Filtering the records below, copy only those lines that include the word "image".

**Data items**
----------------
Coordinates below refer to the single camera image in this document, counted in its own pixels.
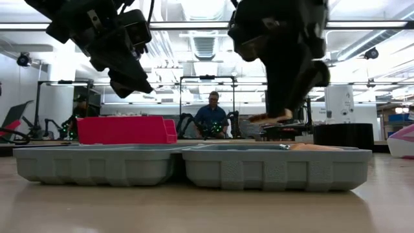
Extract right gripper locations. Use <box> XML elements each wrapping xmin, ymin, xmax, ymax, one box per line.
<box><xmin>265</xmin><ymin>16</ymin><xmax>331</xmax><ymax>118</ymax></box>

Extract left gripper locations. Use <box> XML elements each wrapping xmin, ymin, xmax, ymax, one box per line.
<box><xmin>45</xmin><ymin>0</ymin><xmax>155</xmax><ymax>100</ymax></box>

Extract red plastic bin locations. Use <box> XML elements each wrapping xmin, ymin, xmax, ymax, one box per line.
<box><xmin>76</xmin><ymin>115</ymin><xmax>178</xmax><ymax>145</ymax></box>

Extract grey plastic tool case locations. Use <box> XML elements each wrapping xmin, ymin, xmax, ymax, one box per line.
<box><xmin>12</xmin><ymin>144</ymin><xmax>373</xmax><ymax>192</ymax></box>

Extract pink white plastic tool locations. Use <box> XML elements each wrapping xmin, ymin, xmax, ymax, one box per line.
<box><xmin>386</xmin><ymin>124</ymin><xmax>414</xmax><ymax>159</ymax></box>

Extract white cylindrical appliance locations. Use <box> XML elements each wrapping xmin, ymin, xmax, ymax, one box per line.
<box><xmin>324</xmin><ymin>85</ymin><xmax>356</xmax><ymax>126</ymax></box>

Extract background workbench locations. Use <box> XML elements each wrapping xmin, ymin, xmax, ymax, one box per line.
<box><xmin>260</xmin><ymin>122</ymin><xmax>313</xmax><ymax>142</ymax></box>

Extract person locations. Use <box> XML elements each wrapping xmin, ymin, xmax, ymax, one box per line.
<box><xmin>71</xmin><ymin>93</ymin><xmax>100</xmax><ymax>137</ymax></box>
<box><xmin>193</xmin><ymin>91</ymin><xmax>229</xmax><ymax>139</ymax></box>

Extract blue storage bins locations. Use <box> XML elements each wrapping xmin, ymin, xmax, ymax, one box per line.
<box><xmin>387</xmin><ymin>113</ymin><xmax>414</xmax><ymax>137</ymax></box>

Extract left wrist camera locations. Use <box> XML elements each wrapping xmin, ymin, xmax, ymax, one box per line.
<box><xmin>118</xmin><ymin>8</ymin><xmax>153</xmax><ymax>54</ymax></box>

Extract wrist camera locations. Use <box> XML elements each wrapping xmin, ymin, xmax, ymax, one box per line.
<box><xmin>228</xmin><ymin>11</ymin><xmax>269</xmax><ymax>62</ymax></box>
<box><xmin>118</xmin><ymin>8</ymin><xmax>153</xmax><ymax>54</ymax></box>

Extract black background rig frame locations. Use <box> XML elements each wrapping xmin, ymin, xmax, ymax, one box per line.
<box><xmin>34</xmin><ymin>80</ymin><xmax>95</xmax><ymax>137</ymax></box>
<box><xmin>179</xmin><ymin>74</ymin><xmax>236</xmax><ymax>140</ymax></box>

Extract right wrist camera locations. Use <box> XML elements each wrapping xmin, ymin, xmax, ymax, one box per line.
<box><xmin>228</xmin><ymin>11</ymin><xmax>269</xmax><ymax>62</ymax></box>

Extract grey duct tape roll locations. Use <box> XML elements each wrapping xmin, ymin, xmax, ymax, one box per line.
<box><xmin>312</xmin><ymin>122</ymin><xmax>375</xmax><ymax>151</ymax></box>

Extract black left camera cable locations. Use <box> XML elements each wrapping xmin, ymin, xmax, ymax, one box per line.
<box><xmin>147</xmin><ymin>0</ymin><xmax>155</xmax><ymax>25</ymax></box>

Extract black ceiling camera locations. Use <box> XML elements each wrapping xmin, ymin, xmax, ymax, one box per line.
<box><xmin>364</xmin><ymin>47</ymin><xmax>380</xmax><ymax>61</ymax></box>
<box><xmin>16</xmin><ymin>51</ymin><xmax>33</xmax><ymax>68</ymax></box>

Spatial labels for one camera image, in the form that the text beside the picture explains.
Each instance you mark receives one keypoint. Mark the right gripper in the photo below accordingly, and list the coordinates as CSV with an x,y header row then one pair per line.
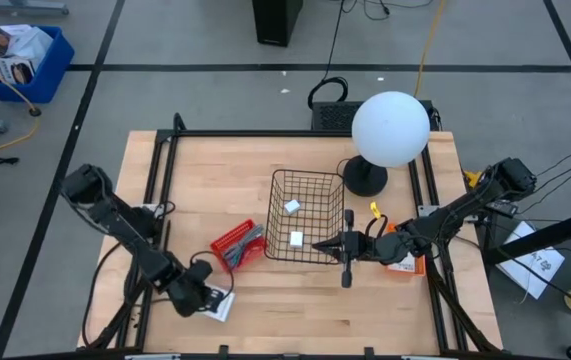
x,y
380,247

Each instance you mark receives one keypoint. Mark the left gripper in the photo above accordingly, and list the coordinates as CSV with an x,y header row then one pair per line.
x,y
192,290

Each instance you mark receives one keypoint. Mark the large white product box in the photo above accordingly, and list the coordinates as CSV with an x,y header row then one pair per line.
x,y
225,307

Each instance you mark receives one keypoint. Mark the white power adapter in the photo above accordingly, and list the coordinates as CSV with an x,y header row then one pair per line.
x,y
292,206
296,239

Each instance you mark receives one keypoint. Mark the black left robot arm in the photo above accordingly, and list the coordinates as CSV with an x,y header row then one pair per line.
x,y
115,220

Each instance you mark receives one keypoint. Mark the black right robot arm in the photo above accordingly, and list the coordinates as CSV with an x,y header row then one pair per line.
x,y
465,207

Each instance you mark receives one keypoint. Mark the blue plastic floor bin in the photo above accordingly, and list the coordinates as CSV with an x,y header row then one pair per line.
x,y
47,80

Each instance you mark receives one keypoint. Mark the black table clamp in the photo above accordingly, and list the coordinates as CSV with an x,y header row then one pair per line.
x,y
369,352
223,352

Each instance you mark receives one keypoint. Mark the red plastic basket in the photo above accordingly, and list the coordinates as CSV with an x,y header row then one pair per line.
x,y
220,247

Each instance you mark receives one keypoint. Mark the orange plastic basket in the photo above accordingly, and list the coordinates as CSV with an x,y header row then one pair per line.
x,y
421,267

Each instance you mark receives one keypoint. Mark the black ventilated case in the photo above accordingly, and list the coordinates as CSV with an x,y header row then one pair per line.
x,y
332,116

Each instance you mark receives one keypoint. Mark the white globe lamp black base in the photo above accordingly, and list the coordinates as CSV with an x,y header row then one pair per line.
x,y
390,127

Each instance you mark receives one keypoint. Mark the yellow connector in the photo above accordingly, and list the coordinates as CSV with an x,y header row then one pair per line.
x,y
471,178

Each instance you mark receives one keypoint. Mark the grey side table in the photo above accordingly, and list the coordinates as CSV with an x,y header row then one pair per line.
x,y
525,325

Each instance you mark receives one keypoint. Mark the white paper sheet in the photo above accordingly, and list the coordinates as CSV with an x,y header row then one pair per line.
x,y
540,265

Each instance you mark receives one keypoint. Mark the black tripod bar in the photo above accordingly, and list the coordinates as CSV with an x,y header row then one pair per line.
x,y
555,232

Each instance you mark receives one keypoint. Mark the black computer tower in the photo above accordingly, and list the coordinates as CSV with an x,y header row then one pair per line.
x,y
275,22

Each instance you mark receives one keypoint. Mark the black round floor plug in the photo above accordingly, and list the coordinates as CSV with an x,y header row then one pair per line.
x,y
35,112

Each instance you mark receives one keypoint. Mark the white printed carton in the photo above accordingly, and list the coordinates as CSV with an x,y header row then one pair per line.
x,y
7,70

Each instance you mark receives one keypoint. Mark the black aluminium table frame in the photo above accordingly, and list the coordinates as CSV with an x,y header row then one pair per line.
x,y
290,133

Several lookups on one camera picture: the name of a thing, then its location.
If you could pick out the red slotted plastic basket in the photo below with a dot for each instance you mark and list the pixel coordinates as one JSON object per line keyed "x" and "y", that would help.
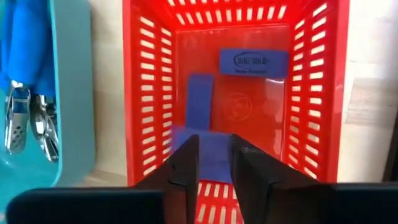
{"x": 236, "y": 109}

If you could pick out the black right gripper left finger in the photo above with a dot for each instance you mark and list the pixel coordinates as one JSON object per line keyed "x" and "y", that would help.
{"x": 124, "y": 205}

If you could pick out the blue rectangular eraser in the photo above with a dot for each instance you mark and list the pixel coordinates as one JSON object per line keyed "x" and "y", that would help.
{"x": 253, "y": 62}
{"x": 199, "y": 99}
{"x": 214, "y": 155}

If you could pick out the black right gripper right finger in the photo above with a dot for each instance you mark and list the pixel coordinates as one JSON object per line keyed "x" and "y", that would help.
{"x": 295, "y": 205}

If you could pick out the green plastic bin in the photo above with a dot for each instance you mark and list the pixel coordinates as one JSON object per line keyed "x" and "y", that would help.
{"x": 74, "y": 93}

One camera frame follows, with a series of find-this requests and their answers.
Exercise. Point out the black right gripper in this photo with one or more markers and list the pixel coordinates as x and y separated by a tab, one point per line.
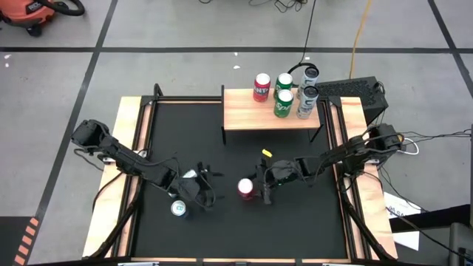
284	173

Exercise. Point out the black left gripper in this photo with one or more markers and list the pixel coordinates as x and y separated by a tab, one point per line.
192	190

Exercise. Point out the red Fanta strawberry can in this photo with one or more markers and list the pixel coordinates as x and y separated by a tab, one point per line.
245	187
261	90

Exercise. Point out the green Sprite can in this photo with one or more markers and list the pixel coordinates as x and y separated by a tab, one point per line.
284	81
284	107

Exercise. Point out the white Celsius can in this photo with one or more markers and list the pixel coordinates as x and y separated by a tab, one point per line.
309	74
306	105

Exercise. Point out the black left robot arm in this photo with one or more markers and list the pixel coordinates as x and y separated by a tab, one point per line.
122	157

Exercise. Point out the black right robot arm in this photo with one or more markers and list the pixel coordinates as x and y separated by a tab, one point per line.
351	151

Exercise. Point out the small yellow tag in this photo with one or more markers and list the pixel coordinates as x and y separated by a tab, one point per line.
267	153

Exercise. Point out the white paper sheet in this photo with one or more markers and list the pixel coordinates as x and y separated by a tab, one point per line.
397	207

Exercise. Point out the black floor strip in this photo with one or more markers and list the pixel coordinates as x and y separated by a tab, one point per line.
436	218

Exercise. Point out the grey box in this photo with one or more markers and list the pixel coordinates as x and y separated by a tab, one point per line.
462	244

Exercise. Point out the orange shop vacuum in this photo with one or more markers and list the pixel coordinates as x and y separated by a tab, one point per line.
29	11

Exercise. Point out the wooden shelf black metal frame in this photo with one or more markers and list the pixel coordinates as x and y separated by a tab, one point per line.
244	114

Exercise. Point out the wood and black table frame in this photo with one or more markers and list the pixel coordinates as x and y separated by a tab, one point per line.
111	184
----------------
**Answer below**
Coordinates below refer to the single camera image in this document, counted in its own pixels.
Spatial labels for one camera image, in the form that the text beside the picture explains.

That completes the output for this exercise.